Allahın takdiridir ki millet olarak
zorluklardan güçlenerek çıkmışızdır hep. Engeller, kuvvet ve azmimizi artırmış,
dua gibi bir ipe sarılarak güçlenmemizi sağlamıştır.
İçinde bulunduğumuz sıkıntılardan
da inşallah güçlenerek çıkacağız. 1974 Kıbrıs Barış Harekâtı sırası ve
sonrasında uygulanan ambargolar GLi nin iş makinası ve kamyonlarında yedek
parça sıkıntısı yaşanınca pek çok yedek parçayı kendimiz yapar hale gelmiştik.

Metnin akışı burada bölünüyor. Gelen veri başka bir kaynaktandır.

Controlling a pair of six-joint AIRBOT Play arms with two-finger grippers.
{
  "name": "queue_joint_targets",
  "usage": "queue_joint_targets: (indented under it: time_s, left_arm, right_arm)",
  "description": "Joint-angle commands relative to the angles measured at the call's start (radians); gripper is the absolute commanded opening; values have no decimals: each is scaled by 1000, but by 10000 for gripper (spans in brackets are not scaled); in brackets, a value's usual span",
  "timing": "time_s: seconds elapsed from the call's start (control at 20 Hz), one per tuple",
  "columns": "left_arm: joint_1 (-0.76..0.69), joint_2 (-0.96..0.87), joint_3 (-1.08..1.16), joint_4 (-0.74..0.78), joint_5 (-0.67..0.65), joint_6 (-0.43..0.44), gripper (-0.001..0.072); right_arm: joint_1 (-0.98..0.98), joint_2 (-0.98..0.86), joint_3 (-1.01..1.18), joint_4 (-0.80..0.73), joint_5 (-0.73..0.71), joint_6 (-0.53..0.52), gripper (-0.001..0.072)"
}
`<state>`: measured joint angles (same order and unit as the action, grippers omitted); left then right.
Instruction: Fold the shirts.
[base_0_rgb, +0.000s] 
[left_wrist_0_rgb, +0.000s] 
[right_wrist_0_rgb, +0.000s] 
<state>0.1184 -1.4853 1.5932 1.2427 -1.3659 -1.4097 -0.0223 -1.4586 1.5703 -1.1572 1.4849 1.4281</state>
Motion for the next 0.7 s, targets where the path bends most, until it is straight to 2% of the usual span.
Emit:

Zorluklarımız olacaktır. İnancım odur ki sıçrama yapacağız inşallah.
Bu noktada bir hikaye daha
paylaşmadan edemeyeceğim.
Hz. Ömerin oğlu Abdullah, bahçede
oturup yemek yerken sürüsüyle geçmekte olan çobanı sofrasına ısrarla davet
eder. Israr karşısında çoban; Israr etme gelemem, ben oruçluyum der. Çölün
kızgın sıcağında nasıl oruç tutuyorsun diye sorunca,
-Cehennem sıcağına göre bunun
sözümü olur. Ahiret sıcağında yanmaktansa dünya sıcağında yanmayı tercih ederim
der çoban.
Bu cevabın ardından Abdullah şu
teklifte bulunur.
Şuradan bir koyun getir de kesip
çöl kebabı yapalım der.
-Koyunların hiç biri benim değildir.
Ben fakir bir çobanım. Sürü sahibi başkasıdır.
- Sürü sahibinin nerden haberi
olacak..
-Sürü sahibinin haberi olmazsa
Allah’ın da mı haberi olmayacak
Fakir çobanın yanına takılır
Abdullah. Geze geze koyunları otlatarak akşama sürü sahibinin yanına varırlar.
Abdullah sürünün fiyatını sorar. Sürü sahibi okkalı bir fiyat istese de sürüyü
satın alır, çobana dönerek der ki,
-Senin hakkın başkasının
koyunlarını otlatacak bir çoban olmak değildir. Sen kendi koyunlarını otlatan
efendi olmaya layıksın, al bunu sürü senindir der.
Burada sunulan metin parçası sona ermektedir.